+++ Data below +++
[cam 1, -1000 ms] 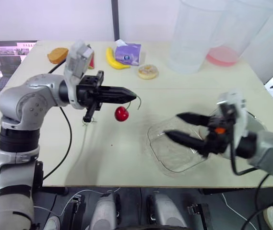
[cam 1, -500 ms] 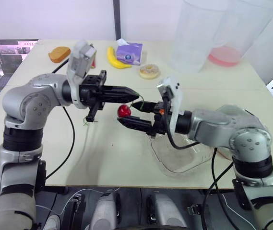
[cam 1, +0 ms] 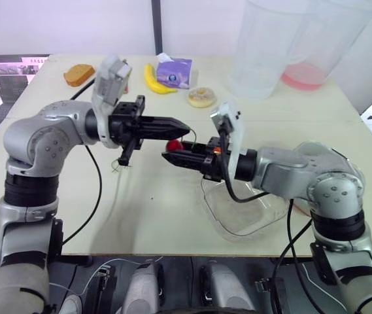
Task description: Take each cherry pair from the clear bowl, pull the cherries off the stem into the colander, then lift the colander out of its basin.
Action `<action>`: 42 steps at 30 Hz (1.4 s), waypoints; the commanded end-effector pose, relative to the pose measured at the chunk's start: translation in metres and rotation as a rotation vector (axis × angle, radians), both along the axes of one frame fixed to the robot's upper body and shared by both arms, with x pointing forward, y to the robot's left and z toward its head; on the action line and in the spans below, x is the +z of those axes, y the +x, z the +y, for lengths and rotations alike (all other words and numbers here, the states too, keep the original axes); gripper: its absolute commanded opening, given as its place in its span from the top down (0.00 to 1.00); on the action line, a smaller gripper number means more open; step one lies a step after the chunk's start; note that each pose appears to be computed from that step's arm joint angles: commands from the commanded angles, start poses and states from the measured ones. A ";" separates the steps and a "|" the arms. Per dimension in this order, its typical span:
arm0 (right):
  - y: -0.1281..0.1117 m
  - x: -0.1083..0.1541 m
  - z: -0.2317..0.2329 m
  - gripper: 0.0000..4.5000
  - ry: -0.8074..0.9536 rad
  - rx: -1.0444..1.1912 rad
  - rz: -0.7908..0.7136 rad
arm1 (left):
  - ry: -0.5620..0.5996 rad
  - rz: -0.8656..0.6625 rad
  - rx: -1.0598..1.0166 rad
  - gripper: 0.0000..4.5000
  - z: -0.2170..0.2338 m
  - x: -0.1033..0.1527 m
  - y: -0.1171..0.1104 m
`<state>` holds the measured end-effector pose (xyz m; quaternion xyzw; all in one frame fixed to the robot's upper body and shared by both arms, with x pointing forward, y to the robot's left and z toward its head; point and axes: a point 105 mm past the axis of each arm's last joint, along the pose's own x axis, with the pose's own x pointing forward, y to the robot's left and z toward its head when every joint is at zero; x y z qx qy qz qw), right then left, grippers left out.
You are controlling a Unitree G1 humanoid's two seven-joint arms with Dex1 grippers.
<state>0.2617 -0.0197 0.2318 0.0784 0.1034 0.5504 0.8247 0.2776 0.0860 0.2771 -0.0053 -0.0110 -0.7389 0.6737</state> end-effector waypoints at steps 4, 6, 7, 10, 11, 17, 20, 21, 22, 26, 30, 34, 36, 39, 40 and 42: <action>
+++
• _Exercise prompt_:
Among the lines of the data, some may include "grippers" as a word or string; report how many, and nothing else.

• _Result for this task_:
2